● WHAT IS BEING ASKED: Would you please retype, exactly, the lines of the listing below between the line with "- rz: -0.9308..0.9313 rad" and the line with "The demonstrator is", inclusive?

──────────────────────────────

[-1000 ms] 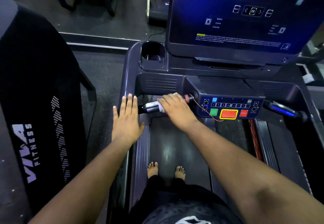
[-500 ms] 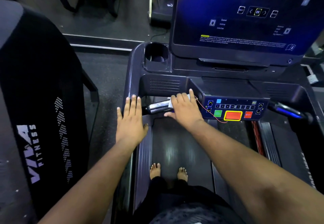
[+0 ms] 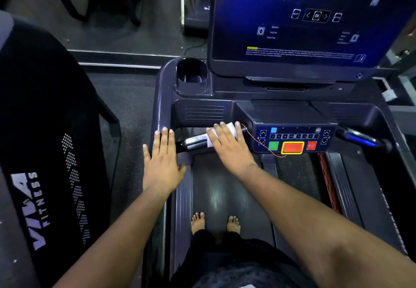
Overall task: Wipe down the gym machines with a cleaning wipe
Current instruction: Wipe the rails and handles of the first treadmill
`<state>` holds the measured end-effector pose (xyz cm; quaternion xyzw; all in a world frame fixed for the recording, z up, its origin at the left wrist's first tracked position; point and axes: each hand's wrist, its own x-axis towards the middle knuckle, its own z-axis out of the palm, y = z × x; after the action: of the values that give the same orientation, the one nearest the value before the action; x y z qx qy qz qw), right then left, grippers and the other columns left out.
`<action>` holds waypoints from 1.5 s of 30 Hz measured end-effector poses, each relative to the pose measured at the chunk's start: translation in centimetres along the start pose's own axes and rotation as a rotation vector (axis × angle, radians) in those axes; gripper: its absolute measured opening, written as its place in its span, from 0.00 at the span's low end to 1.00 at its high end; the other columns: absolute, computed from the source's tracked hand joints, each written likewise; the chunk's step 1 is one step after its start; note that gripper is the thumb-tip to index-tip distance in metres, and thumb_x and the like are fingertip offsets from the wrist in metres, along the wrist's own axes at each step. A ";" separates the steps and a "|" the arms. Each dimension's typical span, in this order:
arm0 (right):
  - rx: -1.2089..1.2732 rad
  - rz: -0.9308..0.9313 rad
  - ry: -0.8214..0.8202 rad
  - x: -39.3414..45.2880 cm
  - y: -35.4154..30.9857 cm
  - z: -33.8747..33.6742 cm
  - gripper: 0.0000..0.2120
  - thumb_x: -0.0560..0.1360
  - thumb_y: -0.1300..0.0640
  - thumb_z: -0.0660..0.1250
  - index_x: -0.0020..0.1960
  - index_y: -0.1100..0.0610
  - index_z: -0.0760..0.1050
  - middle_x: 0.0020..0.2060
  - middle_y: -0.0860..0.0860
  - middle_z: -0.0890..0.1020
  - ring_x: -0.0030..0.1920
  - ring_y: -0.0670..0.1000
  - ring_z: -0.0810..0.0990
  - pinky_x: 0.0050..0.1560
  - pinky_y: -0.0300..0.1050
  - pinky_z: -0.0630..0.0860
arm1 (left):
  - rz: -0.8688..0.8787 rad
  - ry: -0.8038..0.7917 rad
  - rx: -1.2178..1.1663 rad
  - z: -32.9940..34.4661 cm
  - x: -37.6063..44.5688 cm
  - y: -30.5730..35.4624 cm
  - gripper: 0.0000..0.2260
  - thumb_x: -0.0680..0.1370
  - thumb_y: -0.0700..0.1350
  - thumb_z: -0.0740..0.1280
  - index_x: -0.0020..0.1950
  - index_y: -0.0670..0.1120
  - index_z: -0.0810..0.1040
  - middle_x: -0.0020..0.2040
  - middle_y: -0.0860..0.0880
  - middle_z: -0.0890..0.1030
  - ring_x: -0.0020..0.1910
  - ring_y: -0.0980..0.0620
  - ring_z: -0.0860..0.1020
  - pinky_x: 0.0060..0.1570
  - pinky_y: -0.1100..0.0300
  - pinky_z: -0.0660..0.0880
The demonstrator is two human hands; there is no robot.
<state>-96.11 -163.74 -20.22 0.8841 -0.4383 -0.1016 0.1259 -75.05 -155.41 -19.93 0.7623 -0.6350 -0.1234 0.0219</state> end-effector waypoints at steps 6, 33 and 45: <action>0.080 -0.187 0.022 1.8 -1.4 -0.8 0.30 0.74 0.62 0.48 0.72 0.58 0.73 0.67 0.59 0.78 0.69 0.60 0.75 0.72 0.62 0.68 | -0.014 -0.035 0.066 -0.5 -0.1 0.3 0.46 0.78 0.61 0.65 0.83 0.46 0.39 0.83 0.48 0.38 0.82 0.48 0.37 0.76 0.29 0.44; 0.037 -0.044 0.121 2.5 -2.6 0.1 0.23 0.76 0.59 0.56 0.70 0.58 0.72 0.56 0.57 0.78 0.60 0.61 0.77 0.72 0.65 0.65 | -0.005 -0.005 -0.063 -0.1 0.1 -0.1 0.54 0.75 0.58 0.71 0.82 0.43 0.34 0.84 0.47 0.41 0.82 0.49 0.39 0.80 0.39 0.47; 0.350 -0.183 0.227 -1.7 2.3 0.5 0.29 0.72 0.65 0.52 0.70 0.62 0.76 0.69 0.58 0.77 0.70 0.59 0.76 0.73 0.60 0.65 | 0.015 -0.026 0.047 -0.2 0.1 0.1 0.47 0.78 0.61 0.66 0.83 0.46 0.38 0.84 0.46 0.40 0.82 0.48 0.37 0.74 0.27 0.40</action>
<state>-98.99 -163.82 -19.90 0.9344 -0.3501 0.0650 0.0094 -75.05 -155.60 -19.73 0.7563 -0.6434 -0.1184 -0.0035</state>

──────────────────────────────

● SOLUTION TO THIS EXERCISE:
  - rz: -0.9308..0.9313 rad
  - ry: -0.8214..0.8202 rad
  - x: -39.3414..45.2880 cm
  - y: -35.4154..30.9857 cm
  - z: -33.8747..33.6742 cm
  - gripper: 0.0000..0.2120
  - thumb_x: -0.0560..0.1360
  - thumb_y: -0.1300..0.0640
  - thumb_z: -0.0660..0.1250
  - index_x: -0.0020..0.1960
  - index_y: -0.1100..0.0610
  - index_z: -0.0760..0.1050
  - middle_x: 0.0020..0.2060
  - middle_y: -0.0860..0.0860
  - middle_z: -0.0890..0.1020
  - ring_x: -0.0030..0.1920
  - ring_y: -0.0670..0.1000
  - ring_z: -0.0810..0.0990
  - pinky_x: 0.0050..0.1560
  - pinky_y: -0.0300..0.1050
  - pinky_z: -0.0630..0.0860
arm1 (left):
  - rz: -0.8688..0.8787 rad
  - ry: -0.8038..0.7917 rad
  - rx: -1.2178..1.1663 rad
  - z: -32.9940..34.4661 cm
  - x: -37.6063..44.5688 cm
  - y: -30.5730..35.4624 cm
  - gripper: 0.0000..0.2260
  - thumb_x: -0.0680..0.1370
  - thumb_y: -0.0700..0.1350
  - thumb_z: -0.0740..0.1280
  - index_x: -0.0020..0.1950
  - index_y: -0.0670..0.1120
  - index_z: -0.0810..0.1040
  - middle_x: -0.0020..0.2040
  - middle_y: -0.0860..0.0880
  - middle_z: -0.0890..0.1030
  - ring_x: -0.0020..0.1910
  - ring_y: -0.0980..0.0620
  - ring_z: -0.0860..0.1020
  - pinky_x: 0.0060..0.1570
  - pinky_y: -0.1100..0.0300
  - pinky_z: -0.0660..0.0880
The demonstrator is two human hands; there is no robot.

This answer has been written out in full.